3.3. La seconda decisione di rilievo (Sez. 3, n. 11548, Rv. 626553, est. Giacalone) ha riguardo il problema del nesso di causa tra l’omesso compimento di una attività processuale dell’avvocato (nella specie, la formulazione di una domanda e la sua reiterazione in sede di appello), e la soccombenza del cliente. A tal riguardo la sentenza appena ricordata ha stabilito che il nesso di causa tra la condotta dell’avvocato ed il danno può ritenersi sussistente solo se sulla scorta di criteri probabilistici, si accerti che senza quell’omissione il risultato sarebbe stato conseguito. In applicazione di questo principio si è perciò escluso che in difetto di prova, anche presuntiva, dell’esistenza di elementi oggettivi e certi dai quali desumere, in termini di certezza o di elevata probabilità e non di mera potenzialità, l’esistenza di un pregiudizio economicamente valutabile, va da rigettata la domanda del cliente di risarcimento del “danno da perdita di chance” di successo nella lite giudiziaria.
La decisione sembra tuttavia un contrasto nel criterio di valutazione del nesso di causa in tema di colpa professionale dell’avvocato, rispetto ai criteri adottati per la valutazione del nesso di causa in tema di colpa professionale del medico.

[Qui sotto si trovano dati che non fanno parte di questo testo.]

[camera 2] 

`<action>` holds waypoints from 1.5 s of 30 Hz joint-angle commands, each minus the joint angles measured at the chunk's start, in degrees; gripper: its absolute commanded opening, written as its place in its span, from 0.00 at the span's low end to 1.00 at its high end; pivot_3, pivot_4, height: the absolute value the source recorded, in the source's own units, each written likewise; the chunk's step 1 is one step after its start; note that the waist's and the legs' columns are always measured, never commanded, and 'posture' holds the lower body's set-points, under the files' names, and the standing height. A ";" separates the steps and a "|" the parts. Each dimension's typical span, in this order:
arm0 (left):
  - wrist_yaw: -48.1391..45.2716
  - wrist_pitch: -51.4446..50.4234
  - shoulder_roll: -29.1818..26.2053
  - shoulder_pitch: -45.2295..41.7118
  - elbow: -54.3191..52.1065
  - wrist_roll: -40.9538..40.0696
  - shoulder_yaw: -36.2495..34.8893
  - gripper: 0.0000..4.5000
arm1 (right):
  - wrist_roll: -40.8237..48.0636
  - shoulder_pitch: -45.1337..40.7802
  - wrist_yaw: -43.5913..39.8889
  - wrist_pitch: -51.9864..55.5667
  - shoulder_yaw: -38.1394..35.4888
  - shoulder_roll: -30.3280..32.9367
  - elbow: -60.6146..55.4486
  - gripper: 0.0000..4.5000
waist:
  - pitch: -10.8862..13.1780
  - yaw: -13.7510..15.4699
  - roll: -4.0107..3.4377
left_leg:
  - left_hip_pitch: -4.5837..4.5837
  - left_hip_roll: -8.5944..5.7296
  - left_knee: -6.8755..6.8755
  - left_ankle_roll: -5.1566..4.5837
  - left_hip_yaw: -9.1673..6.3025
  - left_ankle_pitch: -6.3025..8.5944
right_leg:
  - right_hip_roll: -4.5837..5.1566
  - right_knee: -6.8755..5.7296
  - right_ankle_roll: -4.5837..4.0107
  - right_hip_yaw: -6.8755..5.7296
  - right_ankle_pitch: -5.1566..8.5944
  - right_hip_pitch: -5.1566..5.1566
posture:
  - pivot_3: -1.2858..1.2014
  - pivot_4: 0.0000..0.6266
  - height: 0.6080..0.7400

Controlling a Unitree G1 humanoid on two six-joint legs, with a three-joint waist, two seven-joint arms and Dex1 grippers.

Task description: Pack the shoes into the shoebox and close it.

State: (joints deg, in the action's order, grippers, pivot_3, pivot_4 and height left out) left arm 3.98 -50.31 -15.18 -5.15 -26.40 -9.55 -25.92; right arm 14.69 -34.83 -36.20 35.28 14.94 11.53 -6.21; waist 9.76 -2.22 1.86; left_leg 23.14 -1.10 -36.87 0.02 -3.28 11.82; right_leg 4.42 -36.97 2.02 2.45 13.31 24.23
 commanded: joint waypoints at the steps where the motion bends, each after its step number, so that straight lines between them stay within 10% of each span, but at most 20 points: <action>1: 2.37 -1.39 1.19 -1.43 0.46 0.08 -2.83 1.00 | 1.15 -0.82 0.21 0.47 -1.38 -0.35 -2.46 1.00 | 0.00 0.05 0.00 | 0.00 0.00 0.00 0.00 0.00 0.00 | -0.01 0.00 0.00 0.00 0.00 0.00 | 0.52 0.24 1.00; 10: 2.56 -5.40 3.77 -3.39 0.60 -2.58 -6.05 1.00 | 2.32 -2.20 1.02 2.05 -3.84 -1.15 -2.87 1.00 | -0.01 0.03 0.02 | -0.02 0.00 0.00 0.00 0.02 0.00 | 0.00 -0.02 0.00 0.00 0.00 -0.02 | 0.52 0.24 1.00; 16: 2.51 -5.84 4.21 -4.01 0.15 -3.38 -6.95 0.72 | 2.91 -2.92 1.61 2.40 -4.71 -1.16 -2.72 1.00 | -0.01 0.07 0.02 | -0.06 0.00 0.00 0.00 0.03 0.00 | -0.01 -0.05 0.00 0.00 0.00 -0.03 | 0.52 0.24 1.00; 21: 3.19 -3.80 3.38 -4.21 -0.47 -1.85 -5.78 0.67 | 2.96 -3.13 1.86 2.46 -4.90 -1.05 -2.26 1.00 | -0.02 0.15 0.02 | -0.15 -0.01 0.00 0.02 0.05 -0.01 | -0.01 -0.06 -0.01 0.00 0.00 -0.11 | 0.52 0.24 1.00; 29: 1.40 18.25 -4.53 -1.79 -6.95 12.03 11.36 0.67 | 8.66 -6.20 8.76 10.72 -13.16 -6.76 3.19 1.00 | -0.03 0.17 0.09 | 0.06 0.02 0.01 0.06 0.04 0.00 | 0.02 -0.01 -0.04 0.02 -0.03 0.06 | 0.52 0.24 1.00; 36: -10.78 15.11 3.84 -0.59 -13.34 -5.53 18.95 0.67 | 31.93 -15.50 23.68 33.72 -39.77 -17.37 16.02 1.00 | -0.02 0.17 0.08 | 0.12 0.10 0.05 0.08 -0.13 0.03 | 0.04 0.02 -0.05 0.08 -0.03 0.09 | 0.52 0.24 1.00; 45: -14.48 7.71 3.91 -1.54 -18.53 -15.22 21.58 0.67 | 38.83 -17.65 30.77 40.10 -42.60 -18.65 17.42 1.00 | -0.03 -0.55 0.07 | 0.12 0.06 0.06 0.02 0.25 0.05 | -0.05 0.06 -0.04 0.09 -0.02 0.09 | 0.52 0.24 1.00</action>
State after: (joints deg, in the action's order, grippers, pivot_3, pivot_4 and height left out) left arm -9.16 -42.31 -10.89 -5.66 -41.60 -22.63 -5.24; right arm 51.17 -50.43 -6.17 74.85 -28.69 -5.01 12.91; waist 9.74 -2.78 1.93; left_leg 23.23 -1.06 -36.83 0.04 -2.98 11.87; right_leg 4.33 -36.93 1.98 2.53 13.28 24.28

Con riferimento a quest’ultimo, infatti, la S.C. aveva ripetutamente affermato che il nesso di causa tra l’omissione del professionista ed il danno vada accertata in base alla regola del “più probabile che non” [per tutte, Sez. 3, n. 12686 (Rv. 618137), est. Barreca; Sez. 3, n. 3847 (Rv. 616273) est. Amatucci], e che la perdita della chance in sé costituisce un danno emergente autonomamente esistente, a prescindere da quali fossero le concrete possibilità di realizzare il risultato sperato (per tutte, si veda la sentenza “capostipite” Sez. 3, n. 4400, Rv. 570781, est. Segreto). La sentenza del 2013 sopra ricordata, invece, in tema di responsabilità dell’avvocato ha ritenuto che la prova del nesso di causa tra omissione e danno esiga la dimostrazione non già d’una “ragionevole probabilità” di successo per il cliente ove l’avvocato avesse tenuto la condotta omessa, ma d’una “certezza od elevata probabilità” in tal senso.

3.4. Infine, sul piano delle conseguenze della colpa professionale, va segnalata la decisione di Sez. 3, n. 4781 (Rv. 625387), est. Frasca, la quale – ponendo fine a vari contrasti sorti tra i giudici di merito – ha stabilito che l’errore professionale
addebitabile all’avvocato, consistente nella mancata impugnazione di una sentenza dichiarativa dell’estinzione del processo per irritualità della riassunzione dello stesso, nonché nell’omessa informazione del cliente circa le conseguenze di essa, con definitiva perdita del diritto, rende del tutto inutile l’attività difensiva precedentemente svolta dal professionista, con la conseguenza che in tal caso non è dovuto alcun compenso al professionista.

4. Notai. Non si registrano nell’anno 2013 novità di rilievo nella giurisprudenza di legittimità in tema di responsabilità del notaio.
Una menzione meritano tuttavia due decisioni: la prima (Sez. 3, n. 3657, Rv. 625299, est. D’Alessandro) ha escluso che il notaio possa essere chiamato a rispondere dei danni già verificatisi prima che abbia svolto la sua opera professionale, e del tutto indipendenti da questa: si è escluso, pertanto, che l’acquirente di un immobile ipotecato possa pretendere dal notaio il risarcimento del danno rappresentato dalle somme spese per la cancellazione dell’ipoteca, se il prezzo d’acquisto era già stato integralmente pagato prima della stipula del rogito.
La seconda decisione (Sez. 3, n. 11141, Rv. 626200, est. Carluccio) ha escluso che possa ascriversi al notaio, chiamato a rogare un atto di compravendita di un immobile gravato da ipoteca a garanzia della restituzione di un credito fondiario, la notificazione al creditore ipotecario dell’avvenuto subingresso dell’acquirente – in qualità di mutuatario ed in forza di un contratto di accollo – nel contratto di mutuo fondiario.